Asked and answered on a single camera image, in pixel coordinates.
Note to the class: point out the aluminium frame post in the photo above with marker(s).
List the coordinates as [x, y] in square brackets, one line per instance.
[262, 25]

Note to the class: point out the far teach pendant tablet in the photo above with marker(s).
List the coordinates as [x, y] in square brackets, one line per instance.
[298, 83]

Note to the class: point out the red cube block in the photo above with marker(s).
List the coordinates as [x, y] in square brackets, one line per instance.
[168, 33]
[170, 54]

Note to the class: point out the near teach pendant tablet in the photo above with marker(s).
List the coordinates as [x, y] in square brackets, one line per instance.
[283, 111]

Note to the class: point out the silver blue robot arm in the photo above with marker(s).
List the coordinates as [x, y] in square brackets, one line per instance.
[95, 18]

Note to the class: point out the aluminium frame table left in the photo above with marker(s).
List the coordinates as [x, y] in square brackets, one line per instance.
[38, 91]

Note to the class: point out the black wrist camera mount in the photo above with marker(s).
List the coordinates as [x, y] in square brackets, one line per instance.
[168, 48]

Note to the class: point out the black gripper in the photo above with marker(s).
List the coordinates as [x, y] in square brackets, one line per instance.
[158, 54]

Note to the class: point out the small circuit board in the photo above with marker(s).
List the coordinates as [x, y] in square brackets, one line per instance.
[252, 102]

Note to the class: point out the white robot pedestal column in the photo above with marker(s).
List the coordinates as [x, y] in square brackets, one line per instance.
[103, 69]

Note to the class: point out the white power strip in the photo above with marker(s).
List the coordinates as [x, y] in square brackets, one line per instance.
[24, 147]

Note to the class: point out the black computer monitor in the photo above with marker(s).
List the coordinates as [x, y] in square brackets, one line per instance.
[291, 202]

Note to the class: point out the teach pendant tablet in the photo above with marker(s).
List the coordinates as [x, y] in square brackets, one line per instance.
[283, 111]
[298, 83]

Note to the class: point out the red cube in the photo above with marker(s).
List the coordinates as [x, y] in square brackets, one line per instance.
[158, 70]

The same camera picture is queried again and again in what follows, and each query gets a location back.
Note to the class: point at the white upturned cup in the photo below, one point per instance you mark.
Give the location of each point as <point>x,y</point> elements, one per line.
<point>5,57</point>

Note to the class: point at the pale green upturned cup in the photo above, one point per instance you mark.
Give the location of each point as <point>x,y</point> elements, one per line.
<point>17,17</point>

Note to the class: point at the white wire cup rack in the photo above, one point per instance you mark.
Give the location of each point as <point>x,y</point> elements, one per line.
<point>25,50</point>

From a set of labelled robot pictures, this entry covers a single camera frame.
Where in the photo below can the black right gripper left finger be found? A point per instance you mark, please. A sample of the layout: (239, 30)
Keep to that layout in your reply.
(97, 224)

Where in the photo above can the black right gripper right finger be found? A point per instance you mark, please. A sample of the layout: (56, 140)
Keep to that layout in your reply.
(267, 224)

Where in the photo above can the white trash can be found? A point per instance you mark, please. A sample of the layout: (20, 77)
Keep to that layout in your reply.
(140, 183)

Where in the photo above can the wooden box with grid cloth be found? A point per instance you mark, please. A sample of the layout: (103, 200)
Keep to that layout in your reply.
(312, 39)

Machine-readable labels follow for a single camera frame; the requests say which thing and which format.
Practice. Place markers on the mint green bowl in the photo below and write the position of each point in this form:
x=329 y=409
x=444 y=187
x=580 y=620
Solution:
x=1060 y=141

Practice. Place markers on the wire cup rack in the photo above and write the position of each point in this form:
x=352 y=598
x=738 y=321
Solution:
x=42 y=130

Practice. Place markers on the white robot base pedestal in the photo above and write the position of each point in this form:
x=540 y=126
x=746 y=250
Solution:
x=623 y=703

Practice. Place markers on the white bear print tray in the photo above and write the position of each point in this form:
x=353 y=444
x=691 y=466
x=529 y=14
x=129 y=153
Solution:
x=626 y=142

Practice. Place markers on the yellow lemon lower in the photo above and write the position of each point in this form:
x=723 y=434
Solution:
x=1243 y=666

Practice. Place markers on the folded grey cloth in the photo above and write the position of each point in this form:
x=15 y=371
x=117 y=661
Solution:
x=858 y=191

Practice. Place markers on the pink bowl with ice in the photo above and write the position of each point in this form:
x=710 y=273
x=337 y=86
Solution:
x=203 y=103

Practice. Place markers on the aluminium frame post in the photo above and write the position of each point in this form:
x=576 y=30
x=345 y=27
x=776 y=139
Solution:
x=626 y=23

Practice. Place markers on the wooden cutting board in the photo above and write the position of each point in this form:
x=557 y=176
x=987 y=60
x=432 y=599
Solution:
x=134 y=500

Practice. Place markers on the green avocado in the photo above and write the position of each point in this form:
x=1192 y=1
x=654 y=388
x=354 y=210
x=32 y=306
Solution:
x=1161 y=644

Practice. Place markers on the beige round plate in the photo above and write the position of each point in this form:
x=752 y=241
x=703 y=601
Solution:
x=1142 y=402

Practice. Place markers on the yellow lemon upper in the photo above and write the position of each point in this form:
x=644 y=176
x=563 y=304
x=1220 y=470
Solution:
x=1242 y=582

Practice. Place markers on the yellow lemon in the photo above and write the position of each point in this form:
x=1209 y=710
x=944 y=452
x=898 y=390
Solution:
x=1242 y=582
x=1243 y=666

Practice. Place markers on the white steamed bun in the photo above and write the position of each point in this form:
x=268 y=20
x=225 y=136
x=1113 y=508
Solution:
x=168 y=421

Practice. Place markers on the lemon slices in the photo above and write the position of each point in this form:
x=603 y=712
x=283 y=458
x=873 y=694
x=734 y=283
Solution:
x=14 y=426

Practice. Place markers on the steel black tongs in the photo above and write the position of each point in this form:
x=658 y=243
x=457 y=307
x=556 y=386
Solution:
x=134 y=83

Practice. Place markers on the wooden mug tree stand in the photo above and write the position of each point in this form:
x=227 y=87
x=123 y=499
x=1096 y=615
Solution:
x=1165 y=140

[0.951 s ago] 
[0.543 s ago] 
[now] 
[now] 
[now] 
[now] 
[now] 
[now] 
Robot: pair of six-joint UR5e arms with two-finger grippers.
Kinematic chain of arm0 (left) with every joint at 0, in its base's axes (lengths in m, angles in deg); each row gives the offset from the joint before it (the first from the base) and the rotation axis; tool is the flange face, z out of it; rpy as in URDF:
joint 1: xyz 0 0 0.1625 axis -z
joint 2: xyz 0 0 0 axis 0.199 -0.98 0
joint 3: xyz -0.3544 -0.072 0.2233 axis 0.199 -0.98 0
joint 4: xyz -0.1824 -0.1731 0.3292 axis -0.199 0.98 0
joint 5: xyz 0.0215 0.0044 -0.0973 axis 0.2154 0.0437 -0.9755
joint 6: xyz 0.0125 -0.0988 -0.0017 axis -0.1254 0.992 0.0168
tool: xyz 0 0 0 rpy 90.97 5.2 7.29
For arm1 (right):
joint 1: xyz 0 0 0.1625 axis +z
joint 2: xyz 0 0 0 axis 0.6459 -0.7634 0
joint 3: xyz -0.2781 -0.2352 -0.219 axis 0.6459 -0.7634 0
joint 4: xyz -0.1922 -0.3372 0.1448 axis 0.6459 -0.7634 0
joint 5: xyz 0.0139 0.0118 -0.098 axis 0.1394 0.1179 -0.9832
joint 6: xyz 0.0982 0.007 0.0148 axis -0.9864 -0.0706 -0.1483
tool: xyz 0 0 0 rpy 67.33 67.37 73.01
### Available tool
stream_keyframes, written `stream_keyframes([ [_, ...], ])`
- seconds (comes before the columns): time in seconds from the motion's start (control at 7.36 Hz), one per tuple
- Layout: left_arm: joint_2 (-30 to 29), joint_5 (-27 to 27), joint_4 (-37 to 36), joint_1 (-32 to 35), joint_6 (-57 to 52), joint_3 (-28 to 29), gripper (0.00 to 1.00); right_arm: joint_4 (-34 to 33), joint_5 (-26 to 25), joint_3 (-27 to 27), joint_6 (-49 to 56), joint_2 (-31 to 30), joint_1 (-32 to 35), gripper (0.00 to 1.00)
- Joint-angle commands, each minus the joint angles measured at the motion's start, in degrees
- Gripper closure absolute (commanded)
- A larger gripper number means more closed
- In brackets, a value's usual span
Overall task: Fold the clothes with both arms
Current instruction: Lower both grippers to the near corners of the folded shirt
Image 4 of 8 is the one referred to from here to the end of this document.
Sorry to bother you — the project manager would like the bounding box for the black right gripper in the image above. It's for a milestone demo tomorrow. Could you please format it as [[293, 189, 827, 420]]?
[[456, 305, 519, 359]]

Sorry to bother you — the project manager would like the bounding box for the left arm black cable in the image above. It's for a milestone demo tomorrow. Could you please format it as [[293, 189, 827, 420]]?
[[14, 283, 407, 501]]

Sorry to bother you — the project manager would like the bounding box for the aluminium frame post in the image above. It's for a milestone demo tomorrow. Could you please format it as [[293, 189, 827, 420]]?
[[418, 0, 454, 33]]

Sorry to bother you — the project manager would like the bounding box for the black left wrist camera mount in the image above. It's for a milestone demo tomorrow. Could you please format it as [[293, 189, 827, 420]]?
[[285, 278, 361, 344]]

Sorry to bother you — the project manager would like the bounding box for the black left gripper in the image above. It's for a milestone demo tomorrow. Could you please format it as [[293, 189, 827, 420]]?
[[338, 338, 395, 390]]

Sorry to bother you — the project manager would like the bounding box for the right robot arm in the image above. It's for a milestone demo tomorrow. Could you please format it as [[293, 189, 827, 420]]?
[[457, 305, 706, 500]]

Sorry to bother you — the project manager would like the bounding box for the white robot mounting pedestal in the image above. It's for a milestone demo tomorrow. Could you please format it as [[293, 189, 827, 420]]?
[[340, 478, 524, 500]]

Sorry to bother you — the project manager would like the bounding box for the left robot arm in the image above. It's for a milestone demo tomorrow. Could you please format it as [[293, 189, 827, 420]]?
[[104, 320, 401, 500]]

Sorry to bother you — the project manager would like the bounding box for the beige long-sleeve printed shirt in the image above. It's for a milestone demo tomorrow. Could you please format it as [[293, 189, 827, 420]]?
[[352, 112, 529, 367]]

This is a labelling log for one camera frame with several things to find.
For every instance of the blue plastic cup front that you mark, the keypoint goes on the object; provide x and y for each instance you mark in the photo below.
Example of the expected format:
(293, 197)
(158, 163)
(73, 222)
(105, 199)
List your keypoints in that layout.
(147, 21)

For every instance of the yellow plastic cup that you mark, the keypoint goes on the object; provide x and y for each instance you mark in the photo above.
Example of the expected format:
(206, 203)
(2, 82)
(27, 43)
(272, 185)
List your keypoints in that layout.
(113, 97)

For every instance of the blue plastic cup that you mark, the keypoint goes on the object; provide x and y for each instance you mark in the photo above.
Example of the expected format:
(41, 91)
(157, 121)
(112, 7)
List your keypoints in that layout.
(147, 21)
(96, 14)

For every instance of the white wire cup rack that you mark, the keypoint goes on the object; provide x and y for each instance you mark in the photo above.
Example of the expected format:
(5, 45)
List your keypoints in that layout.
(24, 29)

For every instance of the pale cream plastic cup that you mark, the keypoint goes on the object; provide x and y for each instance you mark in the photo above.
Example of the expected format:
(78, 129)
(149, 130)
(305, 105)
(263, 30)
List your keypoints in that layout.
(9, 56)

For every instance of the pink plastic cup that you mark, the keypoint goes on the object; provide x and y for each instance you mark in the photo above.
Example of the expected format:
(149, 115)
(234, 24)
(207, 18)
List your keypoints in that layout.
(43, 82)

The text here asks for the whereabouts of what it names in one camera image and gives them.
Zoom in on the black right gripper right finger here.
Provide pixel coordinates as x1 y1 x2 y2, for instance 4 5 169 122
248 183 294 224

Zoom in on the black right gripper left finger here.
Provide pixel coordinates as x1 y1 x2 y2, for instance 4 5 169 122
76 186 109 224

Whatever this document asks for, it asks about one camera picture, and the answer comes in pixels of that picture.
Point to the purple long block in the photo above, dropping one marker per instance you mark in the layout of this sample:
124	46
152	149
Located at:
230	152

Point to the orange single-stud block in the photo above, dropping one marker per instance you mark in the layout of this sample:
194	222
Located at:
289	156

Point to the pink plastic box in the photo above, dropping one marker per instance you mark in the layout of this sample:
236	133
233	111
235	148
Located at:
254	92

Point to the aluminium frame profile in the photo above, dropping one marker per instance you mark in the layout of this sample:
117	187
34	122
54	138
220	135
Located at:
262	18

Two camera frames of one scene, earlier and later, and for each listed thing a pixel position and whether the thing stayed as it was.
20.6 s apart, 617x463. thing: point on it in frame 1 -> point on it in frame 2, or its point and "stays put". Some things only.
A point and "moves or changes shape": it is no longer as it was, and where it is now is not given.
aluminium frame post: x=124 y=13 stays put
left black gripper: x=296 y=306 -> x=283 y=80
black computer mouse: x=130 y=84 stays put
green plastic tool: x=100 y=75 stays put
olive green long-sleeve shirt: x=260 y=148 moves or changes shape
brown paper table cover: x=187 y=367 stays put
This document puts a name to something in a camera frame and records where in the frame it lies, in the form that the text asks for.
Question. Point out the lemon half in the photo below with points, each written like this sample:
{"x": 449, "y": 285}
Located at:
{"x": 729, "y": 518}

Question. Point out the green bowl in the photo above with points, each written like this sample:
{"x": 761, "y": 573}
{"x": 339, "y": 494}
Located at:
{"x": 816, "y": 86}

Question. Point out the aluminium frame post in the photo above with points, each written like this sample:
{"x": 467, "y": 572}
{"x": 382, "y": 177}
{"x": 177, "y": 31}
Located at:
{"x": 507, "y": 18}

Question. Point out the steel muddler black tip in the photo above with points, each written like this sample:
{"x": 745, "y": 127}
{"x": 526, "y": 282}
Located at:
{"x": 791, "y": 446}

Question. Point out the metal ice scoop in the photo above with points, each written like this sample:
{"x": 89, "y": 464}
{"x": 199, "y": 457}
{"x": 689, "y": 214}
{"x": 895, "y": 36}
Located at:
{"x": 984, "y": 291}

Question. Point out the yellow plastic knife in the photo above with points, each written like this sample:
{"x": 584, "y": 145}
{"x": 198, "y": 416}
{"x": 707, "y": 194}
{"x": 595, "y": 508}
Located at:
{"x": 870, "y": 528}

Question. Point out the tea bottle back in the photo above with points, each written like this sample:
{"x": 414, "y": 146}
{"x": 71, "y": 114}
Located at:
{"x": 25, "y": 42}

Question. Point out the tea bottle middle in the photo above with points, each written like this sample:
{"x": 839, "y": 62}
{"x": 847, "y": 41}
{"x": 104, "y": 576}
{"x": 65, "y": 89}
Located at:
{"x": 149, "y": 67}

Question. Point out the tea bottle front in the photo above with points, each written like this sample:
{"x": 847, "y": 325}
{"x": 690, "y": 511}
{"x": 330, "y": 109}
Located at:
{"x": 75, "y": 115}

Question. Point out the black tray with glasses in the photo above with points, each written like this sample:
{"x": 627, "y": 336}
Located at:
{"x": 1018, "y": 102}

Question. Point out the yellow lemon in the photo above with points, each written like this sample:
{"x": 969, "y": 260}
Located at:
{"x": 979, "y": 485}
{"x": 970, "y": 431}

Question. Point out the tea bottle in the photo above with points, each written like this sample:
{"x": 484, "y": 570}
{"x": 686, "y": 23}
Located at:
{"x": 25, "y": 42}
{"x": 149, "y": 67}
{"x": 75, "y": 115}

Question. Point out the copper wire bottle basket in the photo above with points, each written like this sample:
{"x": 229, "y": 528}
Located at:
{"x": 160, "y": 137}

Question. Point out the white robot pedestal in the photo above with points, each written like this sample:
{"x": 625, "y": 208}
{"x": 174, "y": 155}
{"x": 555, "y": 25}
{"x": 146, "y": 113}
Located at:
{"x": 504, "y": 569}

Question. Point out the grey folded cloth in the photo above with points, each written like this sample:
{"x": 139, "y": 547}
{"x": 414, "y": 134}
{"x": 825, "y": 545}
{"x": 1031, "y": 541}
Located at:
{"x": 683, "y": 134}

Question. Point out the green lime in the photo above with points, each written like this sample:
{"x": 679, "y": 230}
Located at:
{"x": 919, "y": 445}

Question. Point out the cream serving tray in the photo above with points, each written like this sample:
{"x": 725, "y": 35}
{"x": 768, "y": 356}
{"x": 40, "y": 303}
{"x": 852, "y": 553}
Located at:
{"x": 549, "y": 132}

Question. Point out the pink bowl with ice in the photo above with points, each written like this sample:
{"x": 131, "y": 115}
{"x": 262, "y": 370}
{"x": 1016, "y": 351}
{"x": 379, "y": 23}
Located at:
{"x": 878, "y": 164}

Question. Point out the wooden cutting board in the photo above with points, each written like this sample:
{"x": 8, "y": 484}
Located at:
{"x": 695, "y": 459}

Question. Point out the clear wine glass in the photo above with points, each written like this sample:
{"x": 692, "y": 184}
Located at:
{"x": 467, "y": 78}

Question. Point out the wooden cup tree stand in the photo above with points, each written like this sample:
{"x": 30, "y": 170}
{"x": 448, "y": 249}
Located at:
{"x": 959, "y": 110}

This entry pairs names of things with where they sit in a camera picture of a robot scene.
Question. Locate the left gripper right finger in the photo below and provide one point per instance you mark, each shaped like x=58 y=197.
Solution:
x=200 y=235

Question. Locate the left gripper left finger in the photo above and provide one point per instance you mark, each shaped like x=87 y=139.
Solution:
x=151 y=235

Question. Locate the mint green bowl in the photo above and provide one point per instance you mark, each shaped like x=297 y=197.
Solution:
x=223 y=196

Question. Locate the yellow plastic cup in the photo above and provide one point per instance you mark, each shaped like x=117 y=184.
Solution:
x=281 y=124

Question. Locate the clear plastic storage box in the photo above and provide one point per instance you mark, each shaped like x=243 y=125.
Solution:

^^^^

If a line in the entries holds the string "wire", copy it.

▶ _EXPECTED ANSWER_:
Note to the class: point at the white wire cup rack in the photo above, one point per instance you mark.
Practice. Place markers on the wire cup rack in the photo above and write the position of each point in this form:
For every instance of the white wire cup rack that you mark, the keypoint goes on the object; provide x and y for each instance you mark in the photo above.
Question. Point out the copper wire bottle basket in the photo above with points, each written like this sample:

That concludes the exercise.